Lets see what it looks like.

# Printing.
print(head(dataForFuelLine))

## # A tibble: 6 x 3
## # Groups:   date, Type [6]
##   date       Type        n
##   <date>     <chr>   <int>
## 1 2016-10-01 g         278
## 2 2016-10-01 h          76
## 3 2016-10-01 Unknown    24
## 4 2016-11-01 d           5
## 5 2016-11-01 g        1701
## 6 2016-11-01 h         439

Perfect. We aggregated the data just the way we needed. Let’s take the final plot code and see how it changes when we add fuel as the grouping variable.
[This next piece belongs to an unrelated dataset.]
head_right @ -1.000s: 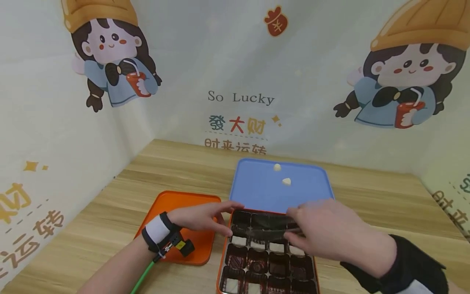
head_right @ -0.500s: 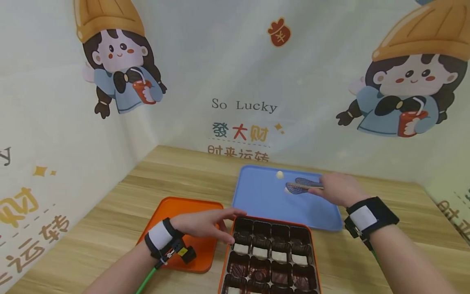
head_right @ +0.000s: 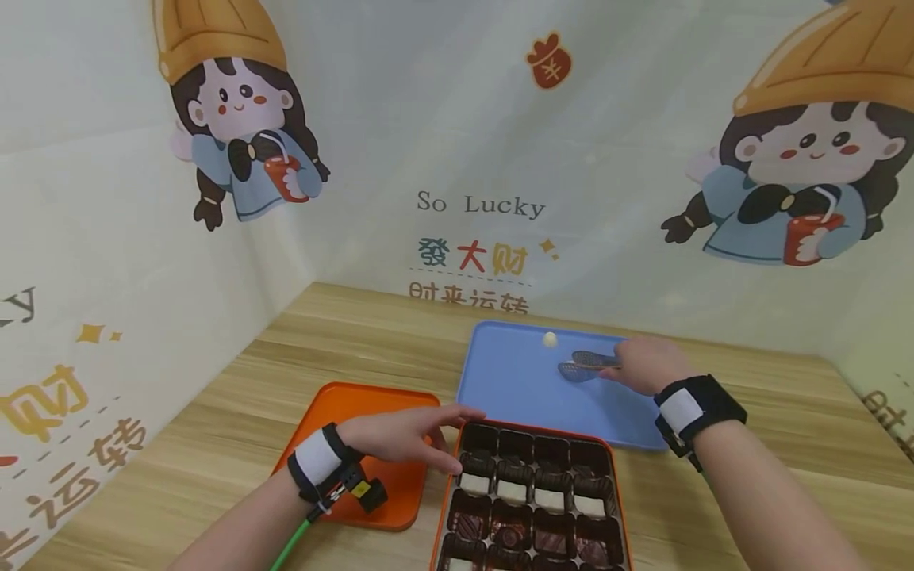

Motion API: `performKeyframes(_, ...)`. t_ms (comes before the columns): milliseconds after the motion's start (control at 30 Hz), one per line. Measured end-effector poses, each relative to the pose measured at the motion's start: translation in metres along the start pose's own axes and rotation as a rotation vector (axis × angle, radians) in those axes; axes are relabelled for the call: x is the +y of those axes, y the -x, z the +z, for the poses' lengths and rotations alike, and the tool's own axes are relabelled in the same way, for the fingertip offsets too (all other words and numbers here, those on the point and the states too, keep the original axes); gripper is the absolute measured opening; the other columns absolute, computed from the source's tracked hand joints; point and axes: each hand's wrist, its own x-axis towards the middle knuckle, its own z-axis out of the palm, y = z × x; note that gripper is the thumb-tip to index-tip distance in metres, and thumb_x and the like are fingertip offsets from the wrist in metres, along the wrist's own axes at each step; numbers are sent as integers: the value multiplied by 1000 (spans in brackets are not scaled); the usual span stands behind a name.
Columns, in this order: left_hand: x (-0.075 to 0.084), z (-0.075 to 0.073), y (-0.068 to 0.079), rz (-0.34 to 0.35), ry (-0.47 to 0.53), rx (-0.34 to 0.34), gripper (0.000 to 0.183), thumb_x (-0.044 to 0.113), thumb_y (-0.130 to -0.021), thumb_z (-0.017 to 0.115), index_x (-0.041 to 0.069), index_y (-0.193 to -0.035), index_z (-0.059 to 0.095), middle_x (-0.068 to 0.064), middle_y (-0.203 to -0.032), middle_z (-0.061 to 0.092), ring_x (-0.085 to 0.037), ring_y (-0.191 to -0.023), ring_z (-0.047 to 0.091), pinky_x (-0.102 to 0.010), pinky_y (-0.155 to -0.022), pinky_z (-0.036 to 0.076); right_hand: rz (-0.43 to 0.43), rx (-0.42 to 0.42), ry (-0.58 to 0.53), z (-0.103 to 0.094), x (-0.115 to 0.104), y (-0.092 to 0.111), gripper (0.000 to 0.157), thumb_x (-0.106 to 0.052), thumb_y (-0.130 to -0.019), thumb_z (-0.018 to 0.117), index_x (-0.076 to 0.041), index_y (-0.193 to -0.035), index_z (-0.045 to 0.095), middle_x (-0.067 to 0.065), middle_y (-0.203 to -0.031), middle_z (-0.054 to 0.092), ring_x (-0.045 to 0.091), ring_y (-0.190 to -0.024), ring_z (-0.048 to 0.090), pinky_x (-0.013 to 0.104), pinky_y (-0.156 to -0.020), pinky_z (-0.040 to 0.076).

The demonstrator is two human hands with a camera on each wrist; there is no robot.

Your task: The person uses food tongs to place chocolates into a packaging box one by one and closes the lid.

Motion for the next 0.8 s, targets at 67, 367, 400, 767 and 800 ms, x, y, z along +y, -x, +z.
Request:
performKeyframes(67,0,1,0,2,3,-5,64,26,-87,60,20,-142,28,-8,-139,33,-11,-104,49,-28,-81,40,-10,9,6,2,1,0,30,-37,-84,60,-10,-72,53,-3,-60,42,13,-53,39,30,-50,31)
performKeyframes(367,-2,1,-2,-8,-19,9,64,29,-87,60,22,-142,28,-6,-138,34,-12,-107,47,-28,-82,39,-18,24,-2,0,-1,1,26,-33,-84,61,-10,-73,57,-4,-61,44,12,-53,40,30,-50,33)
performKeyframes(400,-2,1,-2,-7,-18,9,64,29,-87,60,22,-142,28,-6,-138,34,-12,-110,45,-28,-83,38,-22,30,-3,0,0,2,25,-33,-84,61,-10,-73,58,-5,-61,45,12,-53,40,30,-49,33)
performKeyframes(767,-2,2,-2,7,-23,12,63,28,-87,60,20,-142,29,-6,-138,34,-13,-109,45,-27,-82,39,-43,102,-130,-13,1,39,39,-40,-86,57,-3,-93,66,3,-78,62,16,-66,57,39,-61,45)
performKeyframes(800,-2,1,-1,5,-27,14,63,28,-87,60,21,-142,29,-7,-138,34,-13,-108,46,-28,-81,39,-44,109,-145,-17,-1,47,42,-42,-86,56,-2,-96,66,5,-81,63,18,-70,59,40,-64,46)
We need to add the ‘color’ input. It will serve as a grouping parameter.

# Plot.
ourLineFuelPlot <- ggplot(dataForFuelLine, aes(date, n, color = Type)) +
  # We need to eliminate the color parameter from the geom_line(), 
  # because we already specified it in the aes() above.
  geom_line(size = 1.5) +
  labs(title="Incoming Cars (by fuel type)", 
       x="Date (month)", y="New Cars") +
  scale_x_date(labels = date_format("%Y-%b"), 
               breaks = date_breaks("1 months"), 
               limits = as.Date(c('2016-12-01','2017-12-01'))) +
  theme(axis.text.x = element_text(angle = 45, hjust = 1)) +
  theme_hc()

ourLineFuelPlot

We almost did not to do anything here. We basically, just recycled the same code we wrote before. We just tweaked two small things. This is what it is all about, get the code that works well for you and recycle it with some tweaking. I do not only mean plotting, but the same concept works across programming as a whole.

There is one thing I do not like about this plot though. The diesel (d) and electric (e) are on the bottom of the plot and there is no way to tell how many there actually are. There are a few ways to solve this problem. My favorite is to make this plot interactive. I will show you this way later. The second is to create multiple views where each view will represent a single group. Let’s do this now.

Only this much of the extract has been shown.